* TASK STATEMENT
Using the listing below, copy exactly the lines from the one containing "<point>45,300</point>" to the one containing "<point>52,356</point>", both lines included, and no others.
————
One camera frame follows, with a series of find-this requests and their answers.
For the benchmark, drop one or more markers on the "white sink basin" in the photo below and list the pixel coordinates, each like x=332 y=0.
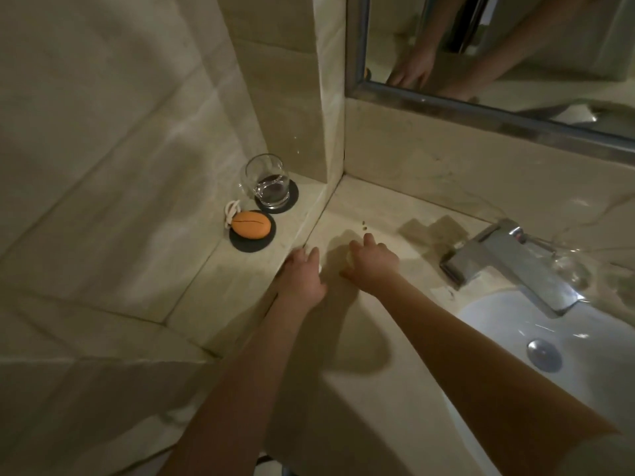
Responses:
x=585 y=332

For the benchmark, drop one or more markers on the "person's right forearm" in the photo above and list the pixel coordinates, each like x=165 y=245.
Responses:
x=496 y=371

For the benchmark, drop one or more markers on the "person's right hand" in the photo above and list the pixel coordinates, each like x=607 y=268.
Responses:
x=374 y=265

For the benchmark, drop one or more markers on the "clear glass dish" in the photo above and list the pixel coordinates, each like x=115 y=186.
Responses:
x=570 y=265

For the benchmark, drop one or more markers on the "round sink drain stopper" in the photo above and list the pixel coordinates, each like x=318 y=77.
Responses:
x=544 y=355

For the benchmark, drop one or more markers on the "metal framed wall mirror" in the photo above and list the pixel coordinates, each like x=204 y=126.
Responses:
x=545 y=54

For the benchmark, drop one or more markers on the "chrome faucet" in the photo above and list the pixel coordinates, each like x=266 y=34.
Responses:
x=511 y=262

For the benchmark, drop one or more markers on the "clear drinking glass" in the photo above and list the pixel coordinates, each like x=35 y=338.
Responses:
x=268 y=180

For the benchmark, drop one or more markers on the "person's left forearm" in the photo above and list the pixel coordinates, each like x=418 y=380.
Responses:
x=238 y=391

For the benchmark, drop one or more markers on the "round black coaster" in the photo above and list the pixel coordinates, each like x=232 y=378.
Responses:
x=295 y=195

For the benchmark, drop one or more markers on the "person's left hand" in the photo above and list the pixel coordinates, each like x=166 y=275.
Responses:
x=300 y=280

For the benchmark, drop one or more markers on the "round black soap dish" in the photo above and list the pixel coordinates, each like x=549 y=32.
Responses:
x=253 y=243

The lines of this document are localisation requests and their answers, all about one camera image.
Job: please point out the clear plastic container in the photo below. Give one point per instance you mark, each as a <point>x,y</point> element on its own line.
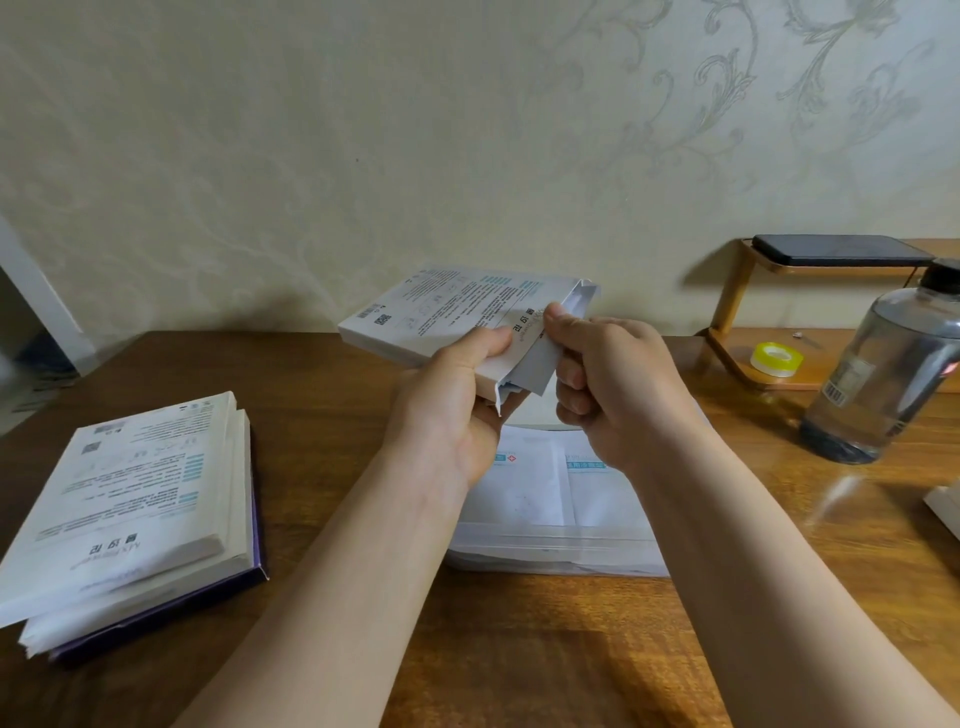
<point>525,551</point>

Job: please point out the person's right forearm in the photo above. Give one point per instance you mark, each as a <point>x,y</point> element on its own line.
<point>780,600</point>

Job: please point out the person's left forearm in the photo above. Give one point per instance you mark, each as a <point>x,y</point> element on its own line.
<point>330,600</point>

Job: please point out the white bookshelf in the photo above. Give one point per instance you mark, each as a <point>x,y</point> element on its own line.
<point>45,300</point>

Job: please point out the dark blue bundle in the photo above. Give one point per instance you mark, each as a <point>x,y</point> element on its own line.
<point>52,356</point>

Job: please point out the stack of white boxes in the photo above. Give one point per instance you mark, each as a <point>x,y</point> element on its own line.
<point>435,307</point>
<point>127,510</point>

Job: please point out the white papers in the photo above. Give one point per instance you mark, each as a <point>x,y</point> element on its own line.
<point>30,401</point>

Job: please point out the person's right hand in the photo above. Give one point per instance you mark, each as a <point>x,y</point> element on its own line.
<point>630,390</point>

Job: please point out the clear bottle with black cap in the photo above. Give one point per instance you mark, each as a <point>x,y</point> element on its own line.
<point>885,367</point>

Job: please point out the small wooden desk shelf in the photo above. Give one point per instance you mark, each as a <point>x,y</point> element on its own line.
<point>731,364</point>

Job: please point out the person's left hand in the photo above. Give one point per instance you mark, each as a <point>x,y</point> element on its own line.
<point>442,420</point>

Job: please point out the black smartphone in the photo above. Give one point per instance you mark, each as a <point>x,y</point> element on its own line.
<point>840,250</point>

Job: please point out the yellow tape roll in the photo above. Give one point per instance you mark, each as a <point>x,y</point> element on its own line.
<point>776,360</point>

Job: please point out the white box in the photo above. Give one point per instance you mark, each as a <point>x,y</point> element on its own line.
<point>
————
* RESULT OF THIS EXERCISE
<point>45,300</point>

Job: please point out the dark blue bundle in the photo above. Give one point per instance you mark, each as a <point>x,y</point> element on its own line.
<point>52,356</point>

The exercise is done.